■ Requirement ■
Report back each line of the data that contains the word "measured".

■ Data ■

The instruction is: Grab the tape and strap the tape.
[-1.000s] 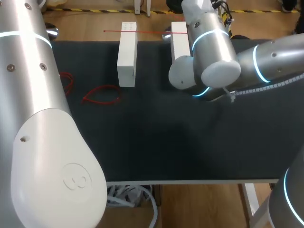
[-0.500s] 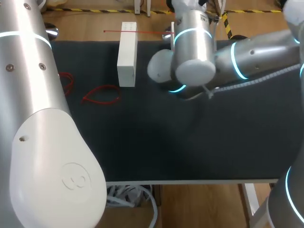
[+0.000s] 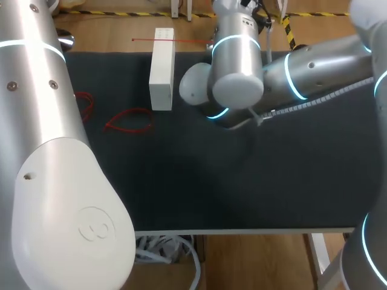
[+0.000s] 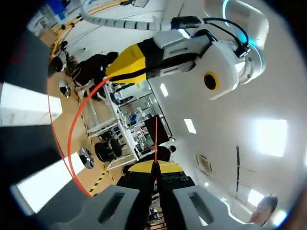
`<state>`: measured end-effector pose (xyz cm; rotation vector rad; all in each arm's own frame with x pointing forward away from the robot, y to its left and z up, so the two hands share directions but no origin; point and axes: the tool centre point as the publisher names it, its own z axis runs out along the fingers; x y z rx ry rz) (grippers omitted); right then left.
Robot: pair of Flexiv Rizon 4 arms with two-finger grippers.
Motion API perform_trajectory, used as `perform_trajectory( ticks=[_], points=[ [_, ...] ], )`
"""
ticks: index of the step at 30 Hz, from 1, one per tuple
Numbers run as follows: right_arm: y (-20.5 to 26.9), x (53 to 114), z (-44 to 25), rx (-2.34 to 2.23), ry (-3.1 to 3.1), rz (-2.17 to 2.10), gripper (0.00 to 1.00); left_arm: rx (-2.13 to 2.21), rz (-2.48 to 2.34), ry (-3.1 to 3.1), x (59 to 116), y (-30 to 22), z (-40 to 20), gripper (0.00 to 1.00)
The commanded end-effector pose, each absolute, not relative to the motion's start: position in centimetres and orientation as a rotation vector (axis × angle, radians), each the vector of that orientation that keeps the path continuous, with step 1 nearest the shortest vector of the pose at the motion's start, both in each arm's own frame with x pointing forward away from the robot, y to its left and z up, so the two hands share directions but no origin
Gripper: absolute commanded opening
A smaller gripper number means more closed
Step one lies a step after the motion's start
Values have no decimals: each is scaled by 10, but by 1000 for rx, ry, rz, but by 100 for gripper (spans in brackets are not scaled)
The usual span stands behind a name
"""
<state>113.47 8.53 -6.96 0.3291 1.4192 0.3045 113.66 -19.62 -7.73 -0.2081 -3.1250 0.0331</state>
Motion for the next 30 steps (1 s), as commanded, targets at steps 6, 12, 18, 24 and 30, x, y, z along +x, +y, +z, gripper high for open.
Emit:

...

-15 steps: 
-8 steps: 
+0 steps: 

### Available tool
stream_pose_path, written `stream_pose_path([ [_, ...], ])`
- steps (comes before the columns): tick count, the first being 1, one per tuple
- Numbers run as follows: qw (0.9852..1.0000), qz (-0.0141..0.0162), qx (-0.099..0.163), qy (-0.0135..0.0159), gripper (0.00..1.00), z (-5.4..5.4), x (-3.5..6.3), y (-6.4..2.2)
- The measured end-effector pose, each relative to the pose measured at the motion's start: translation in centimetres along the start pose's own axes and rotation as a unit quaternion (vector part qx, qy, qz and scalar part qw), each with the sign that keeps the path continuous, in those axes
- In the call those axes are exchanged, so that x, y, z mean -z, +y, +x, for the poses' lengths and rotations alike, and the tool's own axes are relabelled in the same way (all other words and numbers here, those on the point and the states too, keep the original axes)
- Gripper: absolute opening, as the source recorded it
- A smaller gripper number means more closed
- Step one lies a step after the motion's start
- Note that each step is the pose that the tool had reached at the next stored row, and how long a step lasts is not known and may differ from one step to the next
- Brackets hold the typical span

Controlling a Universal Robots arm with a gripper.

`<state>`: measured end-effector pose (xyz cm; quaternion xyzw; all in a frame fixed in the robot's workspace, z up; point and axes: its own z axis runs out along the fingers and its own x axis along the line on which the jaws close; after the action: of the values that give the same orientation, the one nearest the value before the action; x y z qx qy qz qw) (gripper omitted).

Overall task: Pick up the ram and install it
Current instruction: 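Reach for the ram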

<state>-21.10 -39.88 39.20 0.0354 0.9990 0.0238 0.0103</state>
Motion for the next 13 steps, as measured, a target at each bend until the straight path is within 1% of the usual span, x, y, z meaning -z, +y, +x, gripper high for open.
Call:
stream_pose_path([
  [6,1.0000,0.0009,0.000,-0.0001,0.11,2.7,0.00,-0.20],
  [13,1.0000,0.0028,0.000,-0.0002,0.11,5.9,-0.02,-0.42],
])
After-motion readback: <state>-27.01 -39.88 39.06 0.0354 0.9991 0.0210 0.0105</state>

■ Task solution ■
`<state>`: measured end-effector pose (xyz cm; rotation vector rad; all in each arm's own frame with x pointing forward away from the robot, y to its left and z up, so the two hands share directions but no origin; point and axes: the tool centre point as the publisher names it, its own z axis runs out along the fingers; x y z rx ry rz) (grippers omitted); right then left.
- The measured end-effector pose, each relative to the pose measured at the motion's start: translation in centimetres along the start pose's own axes and rotation as a unit quaternion (vector part qx, qy, qz and scalar part qw), each with the sign that keeps the path continuous, in those axes
`<state>`: measured end-effector pose (xyz cm; quaternion xyzw; all in a frame fixed in the robot's workspace, z up; point and axes: its own z axis runs out along the fingers and its own x axis along the line on which the jaws close; after the action: of the values that give the same orientation, the one nearest the value before the action; x y z qx qy qz qw) (gripper omitted).
Motion for the next 13 steps, as measured, a target at each bend until the straight path is within 1% of the usual span, x, y, z meaning -z, +y, +x, gripper high for open.

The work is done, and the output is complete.